DATA IN THIS EXERCISE ->
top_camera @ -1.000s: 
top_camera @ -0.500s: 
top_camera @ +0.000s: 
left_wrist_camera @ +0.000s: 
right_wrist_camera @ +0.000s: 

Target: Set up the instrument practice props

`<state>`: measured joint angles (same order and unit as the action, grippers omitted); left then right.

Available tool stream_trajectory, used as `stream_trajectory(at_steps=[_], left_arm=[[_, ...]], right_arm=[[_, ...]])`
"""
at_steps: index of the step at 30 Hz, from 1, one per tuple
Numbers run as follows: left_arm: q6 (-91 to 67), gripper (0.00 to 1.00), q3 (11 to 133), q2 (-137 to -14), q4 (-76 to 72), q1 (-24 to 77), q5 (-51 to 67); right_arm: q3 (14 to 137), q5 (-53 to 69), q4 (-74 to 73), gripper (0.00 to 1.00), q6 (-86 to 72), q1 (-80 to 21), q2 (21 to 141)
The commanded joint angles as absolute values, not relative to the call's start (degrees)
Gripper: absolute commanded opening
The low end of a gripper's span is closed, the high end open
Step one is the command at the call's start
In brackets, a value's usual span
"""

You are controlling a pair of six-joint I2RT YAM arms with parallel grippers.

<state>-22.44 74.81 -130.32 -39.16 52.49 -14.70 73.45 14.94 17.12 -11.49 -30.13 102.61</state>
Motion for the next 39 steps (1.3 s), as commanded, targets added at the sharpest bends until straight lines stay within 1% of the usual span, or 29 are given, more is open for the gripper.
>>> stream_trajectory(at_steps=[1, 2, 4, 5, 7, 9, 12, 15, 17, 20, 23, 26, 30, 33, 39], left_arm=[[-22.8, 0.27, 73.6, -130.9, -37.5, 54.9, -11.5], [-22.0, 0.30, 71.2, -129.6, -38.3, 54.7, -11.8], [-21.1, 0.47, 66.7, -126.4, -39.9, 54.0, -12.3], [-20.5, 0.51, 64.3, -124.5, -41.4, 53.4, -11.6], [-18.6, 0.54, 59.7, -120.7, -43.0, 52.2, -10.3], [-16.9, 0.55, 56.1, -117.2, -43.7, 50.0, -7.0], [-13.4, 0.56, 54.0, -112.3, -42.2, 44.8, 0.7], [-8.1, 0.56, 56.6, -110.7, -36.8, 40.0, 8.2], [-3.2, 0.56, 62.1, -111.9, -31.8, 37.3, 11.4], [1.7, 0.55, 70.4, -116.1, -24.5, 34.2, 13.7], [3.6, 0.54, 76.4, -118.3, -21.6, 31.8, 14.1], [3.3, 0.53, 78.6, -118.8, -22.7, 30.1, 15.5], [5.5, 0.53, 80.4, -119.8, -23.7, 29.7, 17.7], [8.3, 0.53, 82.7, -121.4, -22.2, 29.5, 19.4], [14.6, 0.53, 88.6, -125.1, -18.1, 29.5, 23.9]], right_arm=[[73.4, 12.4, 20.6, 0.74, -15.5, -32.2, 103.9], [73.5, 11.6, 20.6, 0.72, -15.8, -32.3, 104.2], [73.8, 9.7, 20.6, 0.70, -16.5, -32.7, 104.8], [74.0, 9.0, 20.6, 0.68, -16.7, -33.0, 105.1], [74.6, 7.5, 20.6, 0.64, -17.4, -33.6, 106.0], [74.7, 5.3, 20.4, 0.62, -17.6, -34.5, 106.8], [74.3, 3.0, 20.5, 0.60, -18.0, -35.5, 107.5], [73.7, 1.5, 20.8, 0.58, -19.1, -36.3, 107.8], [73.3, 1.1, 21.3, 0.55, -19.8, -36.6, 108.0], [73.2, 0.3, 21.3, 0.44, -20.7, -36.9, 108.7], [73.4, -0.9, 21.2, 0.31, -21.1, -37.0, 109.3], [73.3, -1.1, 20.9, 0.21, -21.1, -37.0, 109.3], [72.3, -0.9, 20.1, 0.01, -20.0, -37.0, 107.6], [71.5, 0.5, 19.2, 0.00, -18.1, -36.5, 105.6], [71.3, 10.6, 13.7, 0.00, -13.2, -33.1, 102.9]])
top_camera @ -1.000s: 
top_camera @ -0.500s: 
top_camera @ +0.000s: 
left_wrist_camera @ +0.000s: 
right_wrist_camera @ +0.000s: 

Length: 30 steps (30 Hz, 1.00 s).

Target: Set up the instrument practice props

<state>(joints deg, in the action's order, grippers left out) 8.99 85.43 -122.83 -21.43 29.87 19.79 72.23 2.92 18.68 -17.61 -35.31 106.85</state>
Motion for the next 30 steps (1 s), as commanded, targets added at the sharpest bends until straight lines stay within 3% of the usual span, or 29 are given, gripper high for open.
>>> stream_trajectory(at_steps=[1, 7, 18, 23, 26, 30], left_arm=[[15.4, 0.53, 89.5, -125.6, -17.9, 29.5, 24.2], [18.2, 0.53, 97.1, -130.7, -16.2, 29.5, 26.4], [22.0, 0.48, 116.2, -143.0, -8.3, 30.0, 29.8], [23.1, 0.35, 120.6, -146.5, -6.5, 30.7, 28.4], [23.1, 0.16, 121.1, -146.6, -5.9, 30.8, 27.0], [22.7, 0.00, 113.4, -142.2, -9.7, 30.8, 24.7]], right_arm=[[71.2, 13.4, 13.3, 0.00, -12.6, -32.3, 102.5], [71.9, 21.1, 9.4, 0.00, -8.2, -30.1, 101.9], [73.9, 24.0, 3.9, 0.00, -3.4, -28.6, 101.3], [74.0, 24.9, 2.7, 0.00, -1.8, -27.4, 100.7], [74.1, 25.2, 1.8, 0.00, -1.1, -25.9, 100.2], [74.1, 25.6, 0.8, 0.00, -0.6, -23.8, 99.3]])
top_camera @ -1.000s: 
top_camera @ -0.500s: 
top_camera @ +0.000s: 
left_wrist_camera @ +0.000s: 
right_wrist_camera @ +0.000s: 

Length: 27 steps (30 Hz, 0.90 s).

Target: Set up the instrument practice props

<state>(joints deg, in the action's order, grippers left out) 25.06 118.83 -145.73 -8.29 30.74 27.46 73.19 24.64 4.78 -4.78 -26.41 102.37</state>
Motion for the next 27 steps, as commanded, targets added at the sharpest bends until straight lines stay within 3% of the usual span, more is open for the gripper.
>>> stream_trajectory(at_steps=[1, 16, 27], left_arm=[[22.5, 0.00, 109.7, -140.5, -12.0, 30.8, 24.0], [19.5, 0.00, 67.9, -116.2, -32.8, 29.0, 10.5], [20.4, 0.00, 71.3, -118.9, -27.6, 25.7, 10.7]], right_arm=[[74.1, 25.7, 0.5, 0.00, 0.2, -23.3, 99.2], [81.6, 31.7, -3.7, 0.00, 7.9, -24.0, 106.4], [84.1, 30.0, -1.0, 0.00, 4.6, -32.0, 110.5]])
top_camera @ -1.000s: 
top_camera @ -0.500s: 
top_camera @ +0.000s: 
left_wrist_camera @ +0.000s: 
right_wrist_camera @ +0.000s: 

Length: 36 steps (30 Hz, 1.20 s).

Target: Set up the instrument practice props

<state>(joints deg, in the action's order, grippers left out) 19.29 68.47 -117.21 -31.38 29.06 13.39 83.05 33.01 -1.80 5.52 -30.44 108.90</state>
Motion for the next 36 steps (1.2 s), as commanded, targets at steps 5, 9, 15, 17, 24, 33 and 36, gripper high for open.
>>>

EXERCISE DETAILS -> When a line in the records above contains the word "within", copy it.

RESULT OF THE EXERCISE ->
Motion for the next 39 steps (1.3 s), as commanded, targets added at the sharpest bends until straight lines stay within 1% of the usual span, or 29 are given, more is open for the gripper.
Motion for the next 30 steps (1 s), as commanded, targets added at the sharpest bends until straight lines stay within 3% of the usual span, or 29 are given, gripper high for open.
Motion for the next 27 steps, as commanded, targets added at the sharpest bends until straight lines stay within 3% of the usual span, more is open for the gripper.

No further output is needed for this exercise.